The team has to schedule the deliveries every morning to avoid causing truck traffic from material and equipment suppliers in the afternoon. “We are tight to specific times to deliver our materials. Due to regulations, we cannot be a reason for traffic,” comments Pit. There are two other construction sites next to the VolkerWessels’ site, so delivery times have to be coordinated with them as well.

Staying on track To avoid any schedule deviations and logistics problems, the team has to be aware of the daily progress of the project. Since drones were impossible to fly downtown, Groningen, the team decided to use a Crane Camera solution from Pix4D, a technology the company had previously used on a pilot project in Eindhoven.

The solution consists of a number of connected camera systems mounted on tower crane jibs, which capture images automatically as the crane moves. Images are then wirelessly sent to the cloud where they are automatically processed and transformed into 2D maps and 3D models.

Project data delivered from the Crane Camera solution is used by several different team members and stakeholders. The superintendent checks the formwork and the floor steel to plan the daily work and the logistics. The project manager uses it for visualisation to communicate project progress to the client, importing point clouds to Trimble Connect.
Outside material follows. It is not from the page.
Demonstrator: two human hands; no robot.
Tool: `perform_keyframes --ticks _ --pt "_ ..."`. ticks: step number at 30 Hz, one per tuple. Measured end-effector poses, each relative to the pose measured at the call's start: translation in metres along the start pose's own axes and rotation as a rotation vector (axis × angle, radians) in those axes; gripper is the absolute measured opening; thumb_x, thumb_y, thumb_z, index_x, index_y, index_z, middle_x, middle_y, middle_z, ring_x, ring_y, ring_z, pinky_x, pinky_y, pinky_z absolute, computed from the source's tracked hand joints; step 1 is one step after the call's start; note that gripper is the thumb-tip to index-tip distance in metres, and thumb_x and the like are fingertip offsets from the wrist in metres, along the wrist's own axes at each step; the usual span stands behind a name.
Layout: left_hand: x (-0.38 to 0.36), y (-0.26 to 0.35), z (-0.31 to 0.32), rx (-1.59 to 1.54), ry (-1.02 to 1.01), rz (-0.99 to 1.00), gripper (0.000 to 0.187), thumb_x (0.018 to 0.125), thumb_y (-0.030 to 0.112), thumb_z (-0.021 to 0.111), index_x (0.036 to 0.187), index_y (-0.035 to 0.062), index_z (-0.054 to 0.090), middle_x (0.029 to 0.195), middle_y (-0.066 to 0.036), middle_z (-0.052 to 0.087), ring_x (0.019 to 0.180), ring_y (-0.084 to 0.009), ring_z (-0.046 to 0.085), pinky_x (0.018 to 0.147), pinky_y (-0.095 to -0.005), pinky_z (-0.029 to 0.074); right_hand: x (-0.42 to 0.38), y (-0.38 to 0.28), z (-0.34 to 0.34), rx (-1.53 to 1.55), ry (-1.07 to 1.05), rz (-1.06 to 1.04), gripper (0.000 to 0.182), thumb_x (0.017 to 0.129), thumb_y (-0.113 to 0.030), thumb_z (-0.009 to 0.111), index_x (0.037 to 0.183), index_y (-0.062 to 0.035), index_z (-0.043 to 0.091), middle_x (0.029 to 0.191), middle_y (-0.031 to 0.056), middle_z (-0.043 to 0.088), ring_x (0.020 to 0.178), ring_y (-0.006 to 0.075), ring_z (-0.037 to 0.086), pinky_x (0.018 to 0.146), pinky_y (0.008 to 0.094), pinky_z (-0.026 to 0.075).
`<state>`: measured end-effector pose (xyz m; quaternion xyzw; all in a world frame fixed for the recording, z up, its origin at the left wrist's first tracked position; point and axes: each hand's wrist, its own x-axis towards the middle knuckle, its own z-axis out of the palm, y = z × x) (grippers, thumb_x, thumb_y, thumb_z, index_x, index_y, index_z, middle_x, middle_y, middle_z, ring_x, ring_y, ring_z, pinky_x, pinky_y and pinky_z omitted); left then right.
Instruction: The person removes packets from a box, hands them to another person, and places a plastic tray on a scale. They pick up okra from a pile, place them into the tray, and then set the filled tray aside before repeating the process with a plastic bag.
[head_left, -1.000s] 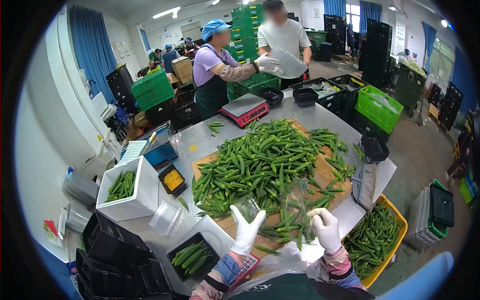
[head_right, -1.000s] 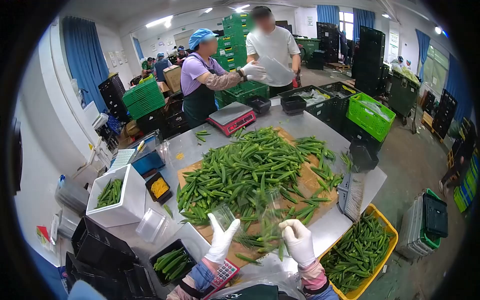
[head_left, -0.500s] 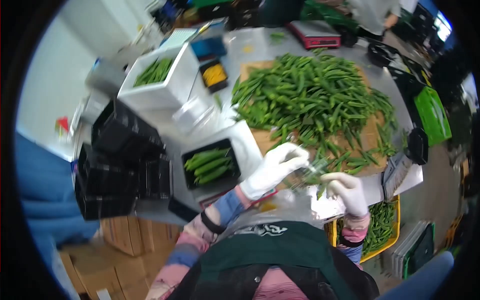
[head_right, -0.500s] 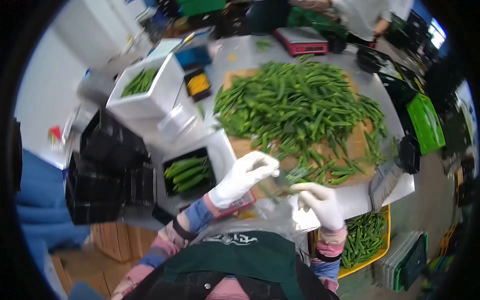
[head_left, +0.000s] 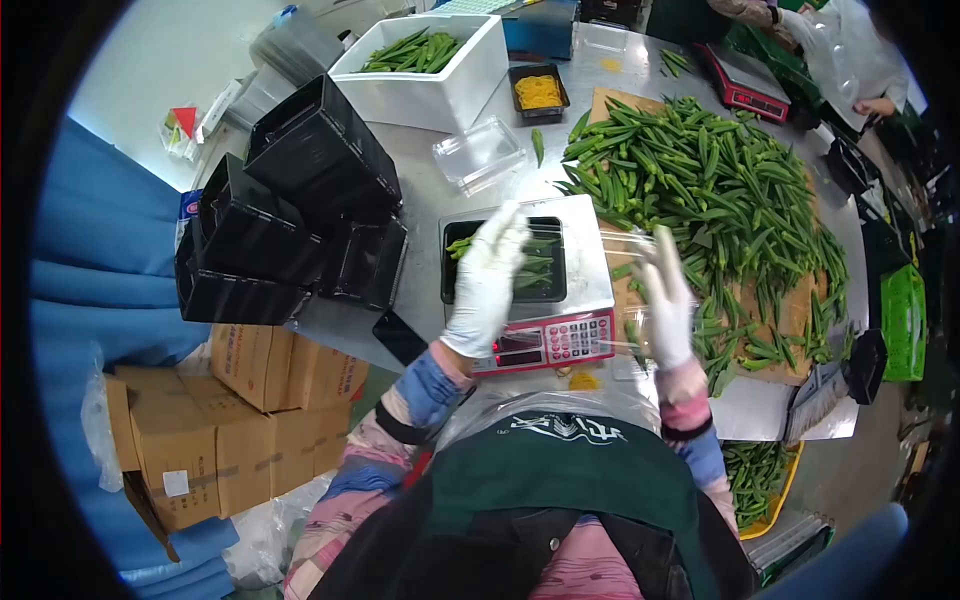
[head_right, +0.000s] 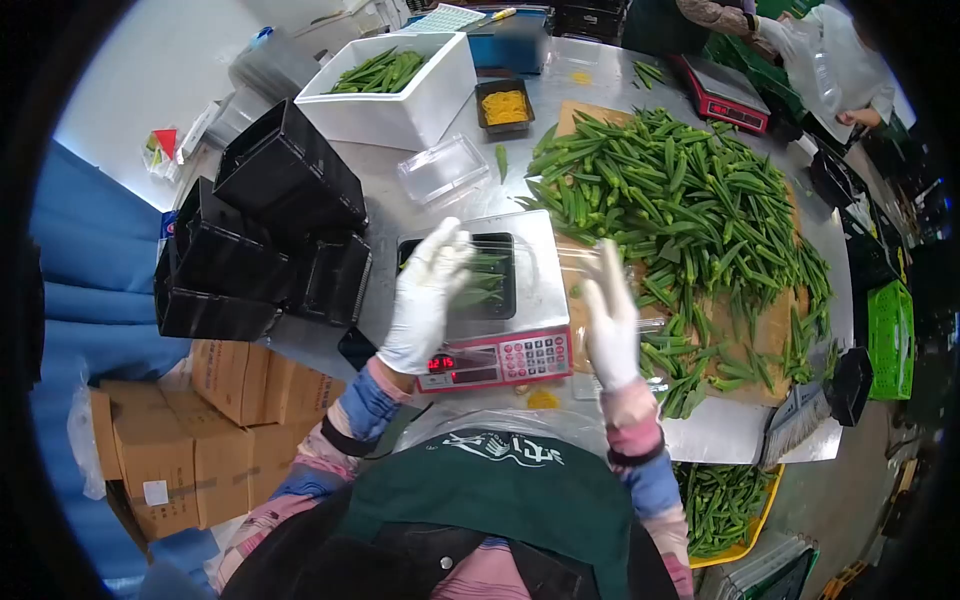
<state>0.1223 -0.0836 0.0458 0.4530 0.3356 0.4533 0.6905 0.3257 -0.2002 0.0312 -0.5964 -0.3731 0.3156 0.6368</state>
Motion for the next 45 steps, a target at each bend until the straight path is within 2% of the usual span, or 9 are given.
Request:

Superintendent looking at the data in Pix4Dbim Cloud

The earthquake specialist checks the installations and makes sure the building meets earthquake regulations, while the MVP subcontractor checks installations, such as ventilation and electricity.

The benefits to the project have been significant. As part of the superintendent’s daily checks of as-built vs as-designed, it was noticed that the floor formwork was not in the right place, deviating by 35cm. “I cannot imagine how we could have discovered this error so early without this tool,” said Pit.

Spotting misplaced formwork is critical as formwork affects the structural performance of concrete. “If the error was not spotted in time, the worst-case scenario would be to pour the concrete for the floors and discover that the structure is unbalanced. This could be very dangerous and result in building failure. This would have irreversible consequences,” says Pit.

“Another possibility would be to discover that there is not enough support for the elements on the floor while laying the concrete on the formwork. In this case the team would have to uninstall all these elements and re-make them. This would delay the project and lead to increased costs and extra efforts.”

With the help of the Crane Camera solution, the VolkerWessels’ team has avoided potential delays and costly rework. They also continue to keep track of the project and solve the logistic and planning challenges of the downtown hotel project.